Жил старец Василий в маленьком домике с узкими темными окошками, невесть по какой надобности поднятом в стародавние времена, сказывают, казачьей сотней, первой достигшей берегов священного моря. Жил один, мало с кем общаясь, тихий и смирный, сам в себе, но чаще обращенный к Богу, не имевший в поселье ни одного родственника, ни с кем близко не сходящийся, нужда в нем выпадала лишь в те поры, когда на чье-либо подворье приходило несчастье; тогда вспоминали о нем, зазывали к себе, и он шел и обмывал покойника, ласково приговаривая:
— Отмучился, добрый человек, и да будет тебе земля пухом и да сотворится благое для твоей нетленной души на высоком суде Господнем!
— Ты верно сказал, старче, — вздохнул Прокопий. — Уж сколь варнаков пообломали ноги на моих яминах, а им все неймется, пакостят, хотя мои ребята нет-нет да и пужанут их дробовым зарядом, а то и жаганом.
— Слух прошел, что в начальственных кругах у Гребешкова есть сильная рука. Она и подсобляет ему, уж и до наших подворьев дотянулась.
Его поддержали:
— Толкуют, не наша земля — хозяйская… А хозяин-то кто? Вот и суди…

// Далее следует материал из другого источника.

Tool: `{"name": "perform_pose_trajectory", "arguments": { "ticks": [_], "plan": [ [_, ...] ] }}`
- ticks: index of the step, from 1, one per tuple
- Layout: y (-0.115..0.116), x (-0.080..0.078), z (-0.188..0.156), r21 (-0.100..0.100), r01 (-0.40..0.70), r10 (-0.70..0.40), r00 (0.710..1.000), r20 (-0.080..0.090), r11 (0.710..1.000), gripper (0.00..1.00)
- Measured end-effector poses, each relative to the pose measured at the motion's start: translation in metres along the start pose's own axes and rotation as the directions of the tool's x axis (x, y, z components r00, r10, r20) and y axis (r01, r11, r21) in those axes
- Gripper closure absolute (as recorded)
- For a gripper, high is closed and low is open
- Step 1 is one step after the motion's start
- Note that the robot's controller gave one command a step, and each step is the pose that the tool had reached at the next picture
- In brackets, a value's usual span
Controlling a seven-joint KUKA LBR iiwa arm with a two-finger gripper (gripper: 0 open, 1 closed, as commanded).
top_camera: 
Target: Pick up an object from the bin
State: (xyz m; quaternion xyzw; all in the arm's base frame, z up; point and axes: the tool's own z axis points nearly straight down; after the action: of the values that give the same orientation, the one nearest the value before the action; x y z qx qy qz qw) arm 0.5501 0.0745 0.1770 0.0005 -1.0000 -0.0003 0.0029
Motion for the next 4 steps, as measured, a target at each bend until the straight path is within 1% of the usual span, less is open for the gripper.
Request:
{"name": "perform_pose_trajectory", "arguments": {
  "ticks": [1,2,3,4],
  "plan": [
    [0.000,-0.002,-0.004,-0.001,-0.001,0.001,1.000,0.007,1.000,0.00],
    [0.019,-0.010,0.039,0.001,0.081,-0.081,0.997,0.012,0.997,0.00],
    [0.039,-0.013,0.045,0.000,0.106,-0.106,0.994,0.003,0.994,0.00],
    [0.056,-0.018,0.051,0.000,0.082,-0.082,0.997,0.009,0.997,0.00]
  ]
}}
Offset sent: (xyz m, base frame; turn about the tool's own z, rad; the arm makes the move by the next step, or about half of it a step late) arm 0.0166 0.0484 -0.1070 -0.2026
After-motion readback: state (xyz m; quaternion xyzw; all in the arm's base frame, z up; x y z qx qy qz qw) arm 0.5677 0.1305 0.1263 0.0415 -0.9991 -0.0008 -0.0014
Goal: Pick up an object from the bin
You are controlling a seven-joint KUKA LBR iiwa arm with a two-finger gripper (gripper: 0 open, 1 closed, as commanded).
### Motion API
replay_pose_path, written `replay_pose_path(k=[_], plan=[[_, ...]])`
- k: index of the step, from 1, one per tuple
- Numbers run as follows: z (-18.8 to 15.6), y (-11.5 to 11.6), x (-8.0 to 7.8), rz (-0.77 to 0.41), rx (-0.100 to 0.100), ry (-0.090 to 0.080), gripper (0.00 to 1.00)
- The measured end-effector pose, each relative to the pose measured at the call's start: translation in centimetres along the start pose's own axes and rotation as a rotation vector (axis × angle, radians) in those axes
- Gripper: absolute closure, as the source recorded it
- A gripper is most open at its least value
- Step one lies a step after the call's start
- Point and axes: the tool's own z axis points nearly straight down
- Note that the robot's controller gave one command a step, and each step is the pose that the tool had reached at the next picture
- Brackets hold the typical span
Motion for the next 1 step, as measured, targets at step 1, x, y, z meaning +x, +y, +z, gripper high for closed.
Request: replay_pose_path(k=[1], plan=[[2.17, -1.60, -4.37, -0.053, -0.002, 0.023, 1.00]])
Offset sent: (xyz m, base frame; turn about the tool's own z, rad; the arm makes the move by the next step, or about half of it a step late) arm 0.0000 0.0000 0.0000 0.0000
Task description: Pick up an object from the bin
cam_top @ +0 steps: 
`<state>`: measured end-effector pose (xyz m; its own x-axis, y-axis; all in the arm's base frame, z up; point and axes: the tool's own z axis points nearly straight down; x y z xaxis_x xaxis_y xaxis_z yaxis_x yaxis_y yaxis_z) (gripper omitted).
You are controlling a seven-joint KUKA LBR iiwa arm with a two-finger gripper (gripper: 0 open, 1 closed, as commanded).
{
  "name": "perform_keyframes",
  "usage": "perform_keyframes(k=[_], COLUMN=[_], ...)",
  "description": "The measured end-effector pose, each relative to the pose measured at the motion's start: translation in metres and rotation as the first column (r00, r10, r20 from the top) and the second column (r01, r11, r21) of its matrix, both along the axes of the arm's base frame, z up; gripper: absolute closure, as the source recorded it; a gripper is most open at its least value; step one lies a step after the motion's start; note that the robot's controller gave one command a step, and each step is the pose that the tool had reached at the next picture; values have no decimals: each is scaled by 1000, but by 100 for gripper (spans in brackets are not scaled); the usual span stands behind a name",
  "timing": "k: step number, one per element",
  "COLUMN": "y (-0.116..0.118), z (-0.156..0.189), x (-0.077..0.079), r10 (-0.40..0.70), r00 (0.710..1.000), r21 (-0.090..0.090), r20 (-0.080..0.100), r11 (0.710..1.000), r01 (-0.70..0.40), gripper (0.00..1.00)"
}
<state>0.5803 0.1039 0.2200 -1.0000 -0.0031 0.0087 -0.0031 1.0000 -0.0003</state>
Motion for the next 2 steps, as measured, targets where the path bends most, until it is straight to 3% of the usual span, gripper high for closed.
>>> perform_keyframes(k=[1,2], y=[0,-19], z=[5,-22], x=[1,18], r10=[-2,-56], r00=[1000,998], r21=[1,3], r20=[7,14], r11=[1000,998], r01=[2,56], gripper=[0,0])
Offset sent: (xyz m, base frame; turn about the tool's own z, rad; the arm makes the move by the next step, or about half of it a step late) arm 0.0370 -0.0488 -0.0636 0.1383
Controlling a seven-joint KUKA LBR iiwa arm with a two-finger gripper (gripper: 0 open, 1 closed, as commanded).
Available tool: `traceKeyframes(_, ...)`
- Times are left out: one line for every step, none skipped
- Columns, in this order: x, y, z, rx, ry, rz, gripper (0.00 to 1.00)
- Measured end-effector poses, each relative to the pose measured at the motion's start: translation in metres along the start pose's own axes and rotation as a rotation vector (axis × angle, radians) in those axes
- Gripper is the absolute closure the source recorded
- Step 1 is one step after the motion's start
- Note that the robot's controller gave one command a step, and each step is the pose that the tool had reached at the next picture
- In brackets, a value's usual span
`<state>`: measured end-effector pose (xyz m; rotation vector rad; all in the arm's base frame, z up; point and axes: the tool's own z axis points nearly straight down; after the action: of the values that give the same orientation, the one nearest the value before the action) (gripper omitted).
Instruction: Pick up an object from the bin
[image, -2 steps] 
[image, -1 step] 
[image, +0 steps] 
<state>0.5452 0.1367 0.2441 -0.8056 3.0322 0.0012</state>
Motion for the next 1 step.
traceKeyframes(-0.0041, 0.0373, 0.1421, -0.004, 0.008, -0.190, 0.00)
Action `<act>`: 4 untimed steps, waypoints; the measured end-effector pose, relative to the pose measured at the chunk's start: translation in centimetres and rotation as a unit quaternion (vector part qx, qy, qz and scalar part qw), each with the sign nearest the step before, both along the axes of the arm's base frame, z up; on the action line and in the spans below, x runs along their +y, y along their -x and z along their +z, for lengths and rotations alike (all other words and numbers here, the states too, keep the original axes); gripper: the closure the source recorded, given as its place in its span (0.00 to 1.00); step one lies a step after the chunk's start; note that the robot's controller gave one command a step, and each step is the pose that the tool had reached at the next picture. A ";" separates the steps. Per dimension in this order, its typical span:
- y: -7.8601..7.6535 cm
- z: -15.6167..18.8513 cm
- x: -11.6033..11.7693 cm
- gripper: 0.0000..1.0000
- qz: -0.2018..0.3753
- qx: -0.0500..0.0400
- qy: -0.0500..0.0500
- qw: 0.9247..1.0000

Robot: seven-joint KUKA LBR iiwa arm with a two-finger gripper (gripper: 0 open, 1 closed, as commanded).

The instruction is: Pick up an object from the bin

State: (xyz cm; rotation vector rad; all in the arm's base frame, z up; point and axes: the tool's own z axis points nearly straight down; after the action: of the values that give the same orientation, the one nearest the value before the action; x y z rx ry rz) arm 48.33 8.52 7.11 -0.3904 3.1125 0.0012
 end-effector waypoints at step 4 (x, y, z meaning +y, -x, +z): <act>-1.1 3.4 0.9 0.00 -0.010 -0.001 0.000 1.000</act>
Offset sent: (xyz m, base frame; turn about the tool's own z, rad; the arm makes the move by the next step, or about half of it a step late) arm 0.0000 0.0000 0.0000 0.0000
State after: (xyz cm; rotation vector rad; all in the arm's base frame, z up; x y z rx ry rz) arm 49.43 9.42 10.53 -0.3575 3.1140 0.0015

— А чего судить? И так ясно. Надо что-то делать.
— Что же?..
— Может, подпариться к Тишке Воронову и выйти на большую дорогу? Тоже дело…
— Ладно ты… Скажешь! Тишка по великой обиде поднялся против Гребешкова, старый счет у него, сам сказывал при встрече на таежной тропе: надо закрыть этот счет.
— О, напасть! И что за время приспело, чтоб его волки сожрали!
— Хватит ныть! — сказал тот со жгуче горящими глазами. — Время что-то решать. Те, кто раньше нас покинули поселье, были правы: тут нам жизни не будет.
— Земля сибирская велика, — сказал старец Василий, почихивая в ладонь. — Отыщется и для нас место. Антоний говорил… — Старец поискал глазами: — Да где же он? Вроде бы вместе из дому вышли.
Антоний задержался у Прокопьевых ямищ, заполненных водой, вдруг увиделось на грязно-серой ее поверхности чье-то обличье; было обличье сначала недвижное, темное, потом зашевелилось, как бы закрываясь гниющими руками от солнца. «Чего он испугался? — удивился Антоний. — Всякая Божья тварь радуется притекающему от светила теплу». Но удивление было короткое, остыло, стоило увидеть на другой стороне ямищи живого Секача. Стоял он, и впрямь закрываясь руками, а может, даже не так, может просто хотел показать свои болячки.
Сказал Секач хрипло и лающе, а вместе по-щенячьи жалобно и скуляще:
— Ты чего со мной сотворил, с руками моими?
— А что я?.. Я ничего… — ответил Антоний. Он и впрямь не чувствовал за собой никакой вины и скрытно даже для себя жалел Секача, коль скоро замечал его красными струпьями покрывшиеся руки. — И, помедлив, добавил: — На все воля Божья.
— Я те дам — Божья! — вскричал Секач. — Это ты, окаянный, напустил на меня болезнь. Но знай, если не отведешь ее, сверну тебе шею, а там и сам сдохну. И ладно. Пожил.
Антоний вздохнул, хотел что-то сказать, и не в укор, в утешение болящему, но слова застряли в горле, и он лишь виновато развел руками и зашел в избу Прокопия, где его ждали.